Start of INPUT RECORDS

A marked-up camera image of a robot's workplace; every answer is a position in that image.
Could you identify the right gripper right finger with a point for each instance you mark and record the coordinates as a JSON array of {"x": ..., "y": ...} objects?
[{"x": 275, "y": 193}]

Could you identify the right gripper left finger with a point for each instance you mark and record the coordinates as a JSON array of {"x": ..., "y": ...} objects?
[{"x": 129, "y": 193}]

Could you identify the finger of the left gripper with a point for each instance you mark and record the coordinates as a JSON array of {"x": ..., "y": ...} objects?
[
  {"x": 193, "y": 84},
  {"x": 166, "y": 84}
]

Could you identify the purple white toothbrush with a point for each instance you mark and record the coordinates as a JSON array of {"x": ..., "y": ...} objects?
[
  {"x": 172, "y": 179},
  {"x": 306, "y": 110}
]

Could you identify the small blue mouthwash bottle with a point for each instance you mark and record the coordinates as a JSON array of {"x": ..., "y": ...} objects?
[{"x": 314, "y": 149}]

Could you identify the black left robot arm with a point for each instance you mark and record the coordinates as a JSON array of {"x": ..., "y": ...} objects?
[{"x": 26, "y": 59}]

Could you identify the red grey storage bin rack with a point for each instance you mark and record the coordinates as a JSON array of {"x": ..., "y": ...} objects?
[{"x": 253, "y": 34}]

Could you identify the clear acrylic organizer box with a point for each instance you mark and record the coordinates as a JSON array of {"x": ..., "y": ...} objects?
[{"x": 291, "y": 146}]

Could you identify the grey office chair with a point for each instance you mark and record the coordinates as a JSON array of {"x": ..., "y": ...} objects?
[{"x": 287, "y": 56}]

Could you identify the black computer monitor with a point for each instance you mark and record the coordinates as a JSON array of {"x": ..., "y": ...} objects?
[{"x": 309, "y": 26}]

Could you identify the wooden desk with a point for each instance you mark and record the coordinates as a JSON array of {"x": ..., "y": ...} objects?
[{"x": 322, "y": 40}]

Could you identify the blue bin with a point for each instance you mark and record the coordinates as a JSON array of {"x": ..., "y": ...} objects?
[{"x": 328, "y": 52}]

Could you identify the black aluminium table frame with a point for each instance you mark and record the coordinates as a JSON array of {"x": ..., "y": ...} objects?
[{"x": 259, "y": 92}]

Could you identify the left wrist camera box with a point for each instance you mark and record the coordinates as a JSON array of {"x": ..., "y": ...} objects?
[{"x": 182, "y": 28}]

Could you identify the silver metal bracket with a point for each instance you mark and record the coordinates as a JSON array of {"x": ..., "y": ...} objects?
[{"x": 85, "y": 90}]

End of INPUT RECORDS

**EXERCISE DIRECTIONS:**
Reproduce the complete data exactly as presented above.

**SOLUTION BELOW:**
A marked-up camera image of a robot's workplace; every answer is a position in that image.
Could you identify the right gripper right finger with a point for each instance you mark and record the coordinates as a JSON array of {"x": ..., "y": ...} objects?
[{"x": 275, "y": 193}]

Could you identify the right gripper left finger with a point for each instance you mark and record the coordinates as a JSON array of {"x": ..., "y": ...} objects?
[{"x": 129, "y": 193}]

Could you identify the finger of the left gripper with a point for each instance you mark and record the coordinates as a JSON array of {"x": ..., "y": ...} objects?
[
  {"x": 193, "y": 84},
  {"x": 166, "y": 84}
]

Could you identify the purple white toothbrush with a point for each instance you mark and record the coordinates as a JSON array of {"x": ..., "y": ...} objects?
[
  {"x": 172, "y": 179},
  {"x": 306, "y": 110}
]

Could you identify the small blue mouthwash bottle with a point for each instance you mark and record the coordinates as a JSON array of {"x": ..., "y": ...} objects?
[{"x": 314, "y": 149}]

Could you identify the black left robot arm with a point for each instance you mark and record the coordinates as a JSON array of {"x": ..., "y": ...} objects?
[{"x": 26, "y": 59}]

Could you identify the red grey storage bin rack with a point for each instance you mark and record the coordinates as a JSON array of {"x": ..., "y": ...} objects?
[{"x": 253, "y": 34}]

Could you identify the clear acrylic organizer box with a point for each instance you mark and record the coordinates as a JSON array of {"x": ..., "y": ...} objects?
[{"x": 291, "y": 146}]

Could you identify the grey office chair with a point for each instance you mark and record the coordinates as a JSON array of {"x": ..., "y": ...} objects?
[{"x": 287, "y": 56}]

Could you identify the black computer monitor with a point for each instance you mark and record the coordinates as a JSON array of {"x": ..., "y": ...} objects?
[{"x": 309, "y": 26}]

Could you identify the wooden desk with a point for each instance you mark and record the coordinates as a JSON array of {"x": ..., "y": ...} objects?
[{"x": 322, "y": 40}]

Could you identify the blue bin with a point for each instance you mark and record the coordinates as a JSON array of {"x": ..., "y": ...} objects?
[{"x": 328, "y": 52}]

Could you identify the black aluminium table frame with a point for each instance you mark and record the coordinates as a JSON array of {"x": ..., "y": ...} objects?
[{"x": 259, "y": 92}]

Could you identify the left wrist camera box with a point for each instance you mark and record the coordinates as a JSON array of {"x": ..., "y": ...} objects?
[{"x": 182, "y": 28}]

Could you identify the silver metal bracket with a point for each instance you mark and record the coordinates as a JSON array of {"x": ..., "y": ...} objects?
[{"x": 85, "y": 90}]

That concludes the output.